The document will be submitted for consideration by the SADC Ministerial Committee and presented at the SADC Troika Summit – plus Mozambique – which will meet shortly to assess the type of support needed, a statement from the Mozambican Ministry of Foreign Affairs and Cooperation reads.
“The support of SADC must be seen as a complementary action to the ongoing internal efforts, within the framework of solidarity, brotherhood and friendship on which the relations between the peoples and the countries of the Southern African region are based,” the ministry commented.
The note stresses that the help from the SADC and other international partners “will not replace the efforts of the government and the Mozambican Defence and Security Forces”.
Armed groups have terrorised Cabo Delgado since 2017, with some attacks claimed by the jihadist group Islamic State, in a wave of violence that has already caused more than 2,500 deaths, according to the ACLED conflict registration project, and 714,000 people displaced, according to the Mozambican government.

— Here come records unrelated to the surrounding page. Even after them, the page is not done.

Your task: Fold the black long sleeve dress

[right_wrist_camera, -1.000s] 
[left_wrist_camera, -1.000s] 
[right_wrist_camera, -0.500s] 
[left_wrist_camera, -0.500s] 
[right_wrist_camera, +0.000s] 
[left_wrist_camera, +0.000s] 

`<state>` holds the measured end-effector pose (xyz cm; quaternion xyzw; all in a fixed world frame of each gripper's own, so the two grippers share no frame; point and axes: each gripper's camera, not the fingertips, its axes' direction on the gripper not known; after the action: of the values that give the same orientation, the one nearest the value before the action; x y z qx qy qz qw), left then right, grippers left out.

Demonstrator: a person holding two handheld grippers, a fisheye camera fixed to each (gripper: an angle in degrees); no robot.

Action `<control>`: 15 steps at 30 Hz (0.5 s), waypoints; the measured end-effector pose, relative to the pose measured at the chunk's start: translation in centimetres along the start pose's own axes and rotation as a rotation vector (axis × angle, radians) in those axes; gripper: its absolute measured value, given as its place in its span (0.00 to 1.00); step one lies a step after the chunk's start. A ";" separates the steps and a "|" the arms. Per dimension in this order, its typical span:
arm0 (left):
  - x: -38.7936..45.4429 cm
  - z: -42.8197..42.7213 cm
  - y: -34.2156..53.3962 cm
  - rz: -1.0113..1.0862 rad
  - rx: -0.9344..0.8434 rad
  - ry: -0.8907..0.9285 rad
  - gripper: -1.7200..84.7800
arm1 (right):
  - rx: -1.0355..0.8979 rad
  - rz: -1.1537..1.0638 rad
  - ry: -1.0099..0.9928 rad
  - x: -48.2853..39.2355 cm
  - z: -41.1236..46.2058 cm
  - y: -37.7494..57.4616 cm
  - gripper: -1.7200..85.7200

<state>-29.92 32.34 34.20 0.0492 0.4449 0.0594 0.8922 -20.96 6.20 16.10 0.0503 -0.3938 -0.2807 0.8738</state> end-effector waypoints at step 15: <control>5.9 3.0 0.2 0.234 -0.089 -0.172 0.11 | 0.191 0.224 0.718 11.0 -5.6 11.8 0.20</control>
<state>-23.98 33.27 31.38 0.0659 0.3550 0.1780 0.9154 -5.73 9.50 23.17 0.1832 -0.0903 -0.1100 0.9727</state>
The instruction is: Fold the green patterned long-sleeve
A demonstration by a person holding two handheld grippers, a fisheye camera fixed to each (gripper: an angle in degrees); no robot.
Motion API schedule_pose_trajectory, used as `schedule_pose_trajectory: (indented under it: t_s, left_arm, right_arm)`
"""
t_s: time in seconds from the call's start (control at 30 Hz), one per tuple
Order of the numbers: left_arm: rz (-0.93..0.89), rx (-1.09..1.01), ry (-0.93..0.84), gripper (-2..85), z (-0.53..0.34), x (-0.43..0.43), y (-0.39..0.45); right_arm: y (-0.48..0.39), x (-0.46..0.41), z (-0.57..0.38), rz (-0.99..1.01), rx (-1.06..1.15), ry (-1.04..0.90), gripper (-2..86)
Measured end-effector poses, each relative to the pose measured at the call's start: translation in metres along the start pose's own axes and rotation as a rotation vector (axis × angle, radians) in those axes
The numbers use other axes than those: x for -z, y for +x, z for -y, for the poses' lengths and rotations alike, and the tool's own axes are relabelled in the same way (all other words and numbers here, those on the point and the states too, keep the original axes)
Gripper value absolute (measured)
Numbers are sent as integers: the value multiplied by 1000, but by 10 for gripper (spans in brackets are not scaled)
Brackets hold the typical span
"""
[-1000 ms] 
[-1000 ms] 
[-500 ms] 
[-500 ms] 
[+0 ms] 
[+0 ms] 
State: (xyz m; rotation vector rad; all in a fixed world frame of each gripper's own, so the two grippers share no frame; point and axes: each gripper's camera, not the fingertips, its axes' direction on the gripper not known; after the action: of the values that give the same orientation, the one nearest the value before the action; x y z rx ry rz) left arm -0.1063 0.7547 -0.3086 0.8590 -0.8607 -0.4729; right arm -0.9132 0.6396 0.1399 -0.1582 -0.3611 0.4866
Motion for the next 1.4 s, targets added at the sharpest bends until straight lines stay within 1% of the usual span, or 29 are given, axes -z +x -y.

The most recent attack, on March 24, was carried out against the town of Palma, causing dozens of deaths and injuries in numbers yet to be ascertained.
Mozambican authorities regained control of the town, but the attack led oil company Total to indefinitely abandon the main construction site of the gas project scheduled to start production in 2024 and on which many of Mozambique’s expectations for economic growth in the next decade are based.